*EXERCISE DIRECTIONS*. Wherever a line in the data below holds "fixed", copy that line.
# # # # # # #
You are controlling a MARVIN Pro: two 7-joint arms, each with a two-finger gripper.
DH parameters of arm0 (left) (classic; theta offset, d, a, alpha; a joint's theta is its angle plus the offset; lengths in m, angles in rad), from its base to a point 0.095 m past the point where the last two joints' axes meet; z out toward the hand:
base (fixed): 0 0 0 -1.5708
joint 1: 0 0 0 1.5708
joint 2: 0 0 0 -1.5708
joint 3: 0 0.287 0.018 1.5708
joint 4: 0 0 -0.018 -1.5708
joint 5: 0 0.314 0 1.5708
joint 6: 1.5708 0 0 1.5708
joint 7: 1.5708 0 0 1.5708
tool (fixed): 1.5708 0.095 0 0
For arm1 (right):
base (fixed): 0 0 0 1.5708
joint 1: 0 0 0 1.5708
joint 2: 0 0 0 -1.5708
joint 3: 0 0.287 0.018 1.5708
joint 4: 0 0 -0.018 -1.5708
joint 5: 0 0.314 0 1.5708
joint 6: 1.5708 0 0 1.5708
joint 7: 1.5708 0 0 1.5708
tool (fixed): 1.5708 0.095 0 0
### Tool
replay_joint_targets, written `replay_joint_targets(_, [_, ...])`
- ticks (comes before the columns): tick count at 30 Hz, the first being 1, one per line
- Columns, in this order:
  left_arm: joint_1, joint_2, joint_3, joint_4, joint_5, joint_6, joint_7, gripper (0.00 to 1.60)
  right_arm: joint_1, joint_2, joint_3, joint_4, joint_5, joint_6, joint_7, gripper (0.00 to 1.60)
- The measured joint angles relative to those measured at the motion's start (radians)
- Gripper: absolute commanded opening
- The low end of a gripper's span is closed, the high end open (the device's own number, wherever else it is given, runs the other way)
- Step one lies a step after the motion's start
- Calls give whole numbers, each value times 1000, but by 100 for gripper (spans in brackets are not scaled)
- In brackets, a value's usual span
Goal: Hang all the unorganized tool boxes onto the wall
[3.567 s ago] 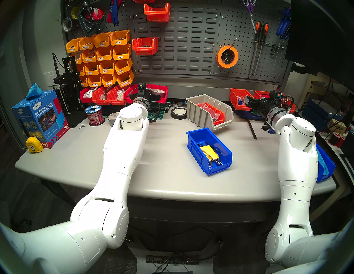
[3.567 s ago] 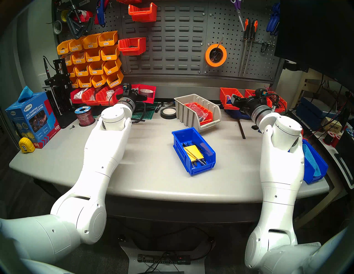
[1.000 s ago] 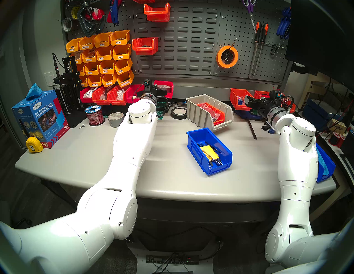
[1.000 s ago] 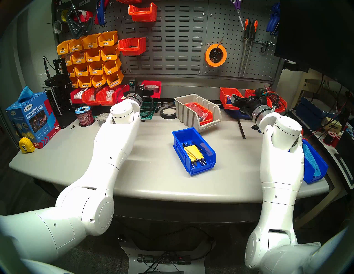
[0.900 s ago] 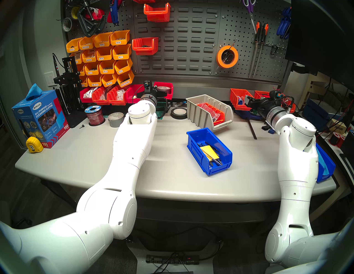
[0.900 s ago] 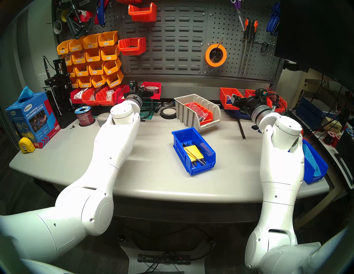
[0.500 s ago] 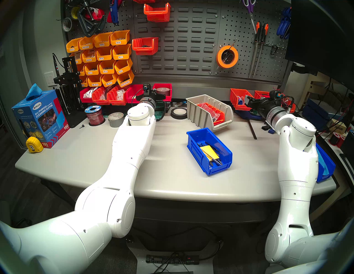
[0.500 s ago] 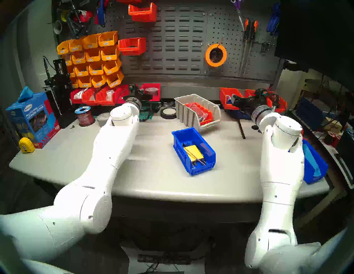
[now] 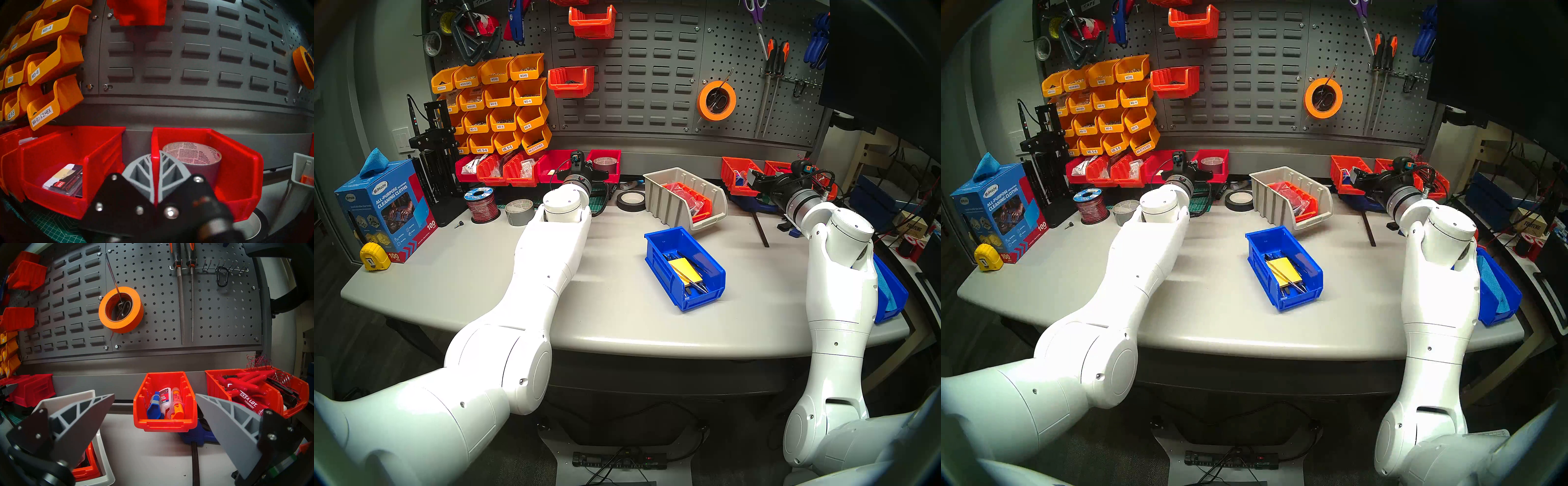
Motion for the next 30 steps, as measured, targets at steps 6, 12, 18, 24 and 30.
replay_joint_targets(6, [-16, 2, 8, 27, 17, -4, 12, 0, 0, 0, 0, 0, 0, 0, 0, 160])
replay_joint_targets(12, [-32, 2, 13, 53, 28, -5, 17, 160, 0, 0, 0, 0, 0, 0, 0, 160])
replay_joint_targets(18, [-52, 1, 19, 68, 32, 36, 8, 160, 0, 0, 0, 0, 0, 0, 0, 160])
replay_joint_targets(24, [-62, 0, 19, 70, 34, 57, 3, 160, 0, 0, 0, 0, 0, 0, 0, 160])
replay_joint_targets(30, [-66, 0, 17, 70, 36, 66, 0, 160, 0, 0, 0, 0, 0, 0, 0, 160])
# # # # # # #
*OUTPUT FOR THIS EXERCISE*.
base (fixed): 0 0 0 -1.5708
tool (fixed): 1.5708 0.095 0 0
base (fixed): 0 0 0 1.5708
tool (fixed): 1.5708 0.095 0 0

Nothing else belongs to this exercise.